# Directions for this task:
Each entry in this listing needs to be written out again, word for word.

────────

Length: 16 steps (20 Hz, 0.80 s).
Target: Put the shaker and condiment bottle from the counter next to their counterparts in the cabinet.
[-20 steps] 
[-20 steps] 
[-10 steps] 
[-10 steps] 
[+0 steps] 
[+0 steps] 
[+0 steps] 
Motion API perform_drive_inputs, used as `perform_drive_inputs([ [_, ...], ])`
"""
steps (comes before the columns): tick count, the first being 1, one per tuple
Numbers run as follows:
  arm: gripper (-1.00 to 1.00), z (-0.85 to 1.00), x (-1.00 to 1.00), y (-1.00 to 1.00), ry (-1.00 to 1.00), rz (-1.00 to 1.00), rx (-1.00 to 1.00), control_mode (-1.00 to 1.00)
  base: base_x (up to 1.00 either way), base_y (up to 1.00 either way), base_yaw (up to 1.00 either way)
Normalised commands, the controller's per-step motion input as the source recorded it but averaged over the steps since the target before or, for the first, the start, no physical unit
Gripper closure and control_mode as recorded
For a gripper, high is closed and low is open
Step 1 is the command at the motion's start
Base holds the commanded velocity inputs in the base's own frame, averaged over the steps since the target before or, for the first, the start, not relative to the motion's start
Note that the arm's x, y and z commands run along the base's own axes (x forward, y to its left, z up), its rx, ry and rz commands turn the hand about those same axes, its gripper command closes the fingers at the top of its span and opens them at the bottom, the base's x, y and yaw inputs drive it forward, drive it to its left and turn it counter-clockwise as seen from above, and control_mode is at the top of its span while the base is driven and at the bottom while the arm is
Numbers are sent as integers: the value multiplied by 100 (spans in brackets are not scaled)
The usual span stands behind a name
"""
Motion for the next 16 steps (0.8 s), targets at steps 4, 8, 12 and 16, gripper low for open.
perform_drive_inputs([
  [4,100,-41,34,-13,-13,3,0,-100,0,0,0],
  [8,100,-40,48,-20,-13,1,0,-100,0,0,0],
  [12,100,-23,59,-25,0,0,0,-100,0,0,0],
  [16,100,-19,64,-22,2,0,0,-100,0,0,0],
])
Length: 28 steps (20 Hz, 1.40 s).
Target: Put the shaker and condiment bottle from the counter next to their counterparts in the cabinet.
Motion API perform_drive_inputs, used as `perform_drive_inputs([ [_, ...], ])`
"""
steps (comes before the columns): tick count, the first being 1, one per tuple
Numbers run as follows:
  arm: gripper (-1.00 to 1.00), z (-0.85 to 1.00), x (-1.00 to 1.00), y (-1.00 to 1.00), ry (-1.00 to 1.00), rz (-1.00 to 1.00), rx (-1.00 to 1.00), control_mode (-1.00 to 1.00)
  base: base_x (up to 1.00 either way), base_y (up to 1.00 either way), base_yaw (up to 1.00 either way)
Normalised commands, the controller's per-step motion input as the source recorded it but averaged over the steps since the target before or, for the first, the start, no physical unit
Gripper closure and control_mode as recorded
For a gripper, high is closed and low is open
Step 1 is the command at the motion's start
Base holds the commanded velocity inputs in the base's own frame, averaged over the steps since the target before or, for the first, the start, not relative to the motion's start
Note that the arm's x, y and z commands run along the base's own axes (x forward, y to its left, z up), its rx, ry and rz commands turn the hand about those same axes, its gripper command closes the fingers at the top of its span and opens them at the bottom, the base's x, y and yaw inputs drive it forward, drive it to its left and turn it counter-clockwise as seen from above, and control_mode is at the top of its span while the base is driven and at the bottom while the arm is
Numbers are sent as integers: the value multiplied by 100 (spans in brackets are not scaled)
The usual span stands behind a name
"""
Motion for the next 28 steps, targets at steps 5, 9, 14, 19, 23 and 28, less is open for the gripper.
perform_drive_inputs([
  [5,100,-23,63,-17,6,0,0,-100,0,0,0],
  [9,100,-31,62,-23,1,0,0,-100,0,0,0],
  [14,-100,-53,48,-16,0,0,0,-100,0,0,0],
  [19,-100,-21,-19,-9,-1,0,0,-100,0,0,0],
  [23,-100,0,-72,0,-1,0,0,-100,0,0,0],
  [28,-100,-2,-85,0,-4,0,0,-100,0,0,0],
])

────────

# Task result:
Length: 16 steps (20 Hz, 0.80 s).
Target: Put the shaker and condiment bottle from the counter next to their counterparts in the cabinet.
[-20 steps] 
[-20 steps] 
[-10 steps] 
[-10 steps] 
[+0 steps] 
[+0 steps] 
[+0 steps] 
Motion API perform_drive_inputs, used as `perform_drive_inputs([ [_, ...], ])`
"""
steps (comes before the columns): tick count, the first being 1, one per tuple
Numbers run as follows:
  arm: gripper (-1.00 to 1.00), z (-0.85 to 1.00), x (-1.00 to 1.00), y (-1.00 to 1.00), ry (-1.00 to 1.00), rz (-1.00 to 1.00), rx (-1.00 to 1.00), control_mode (-1.00 to 1.00)
  base: base_x (up to 1.00 either way), base_y (up to 1.00 either way), base_yaw (up to 1.00 either way)
Normalised commands, the controller's per-step motion input as the source recorded it but averaged over the steps since the target before or, for the first, the start, no physical unit
Gripper closure and control_mode as recorded
For a gripper, high is closed and low is open
Step 1 is the command at the motion's start
Base holds the commanded velocity inputs in the base's own frame, averaged over the steps since the target before or, for the first, the start, not relative to the motion's start
Note that the arm's x, y and z commands run along the base's own axes (x forward, y to its left, z up), its rx, ry and rz commands turn the hand about those same axes, its gripper command closes the fingers at the top of its span and opens them at the bottom, the base's x, y and yaw inputs drive it forward, drive it to its left and turn it counter-clockwise as seen from above, and control_mode is at the top of its span while the base is driven and at the bottom while the arm is
Numbers are sent as integers: the value multiplied by 100 (spans in brackets are not scaled)
The usual span stands behind a name
"""
Motion for the next 16 steps (0.8 s), targets at steps 4, 8, 12 and 16, gripper low for open.
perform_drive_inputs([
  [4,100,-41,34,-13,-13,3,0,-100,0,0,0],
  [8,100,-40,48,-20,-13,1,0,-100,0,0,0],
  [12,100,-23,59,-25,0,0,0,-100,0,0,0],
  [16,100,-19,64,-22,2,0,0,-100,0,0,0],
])
Length: 28 steps (20 Hz, 1.40 s).
Target: Put the shaker and condiment bottle from the counter next to their counterparts in the cabinet.
Motion API perform_drive_inputs, used as `perform_drive_inputs([ [_, ...], ])`
"""
steps (comes before the columns): tick count, the first being 1, one per tuple
Numbers run as follows:
  arm: gripper (-1.00 to 1.00), z (-0.85 to 1.00), x (-1.00 to 1.00), y (-1.00 to 1.00), ry (-1.00 to 1.00), rz (-1.00 to 1.00), rx (-1.00 to 1.00), control_mode (-1.00 to 1.00)
  base: base_x (up to 1.00 either way), base_y (up to 1.00 either way), base_yaw (up to 1.00 either way)
Normalised commands, the controller's per-step motion input as the source recorded it but averaged over the steps since the target before or, for the first, the start, no physical unit
Gripper closure and control_mode as recorded
For a gripper, high is closed and low is open
Step 1 is the command at the motion's start
Base holds the commanded velocity inputs in the base's own frame, averaged over the steps since the target before or, for the first, the start, not relative to the motion's start
Note that the arm's x, y and z commands run along the base's own axes (x forward, y to its left, z up), its rx, ry and rz commands turn the hand about those same axes, its gripper command closes the fingers at the top of its span and opens them at the bottom, the base's x, y and yaw inputs drive it forward, drive it to its left and turn it counter-clockwise as seen from above, and control_mode is at the top of its span while the base is driven and at the bottom while the arm is
Numbers are sent as integers: the value multiplied by 100 (spans in brackets are not scaled)
The usual span stands behind a name
"""
Motion for the next 28 steps, targets at steps 5, 9, 14, 19, 23 and 28, less is open for the gripper.
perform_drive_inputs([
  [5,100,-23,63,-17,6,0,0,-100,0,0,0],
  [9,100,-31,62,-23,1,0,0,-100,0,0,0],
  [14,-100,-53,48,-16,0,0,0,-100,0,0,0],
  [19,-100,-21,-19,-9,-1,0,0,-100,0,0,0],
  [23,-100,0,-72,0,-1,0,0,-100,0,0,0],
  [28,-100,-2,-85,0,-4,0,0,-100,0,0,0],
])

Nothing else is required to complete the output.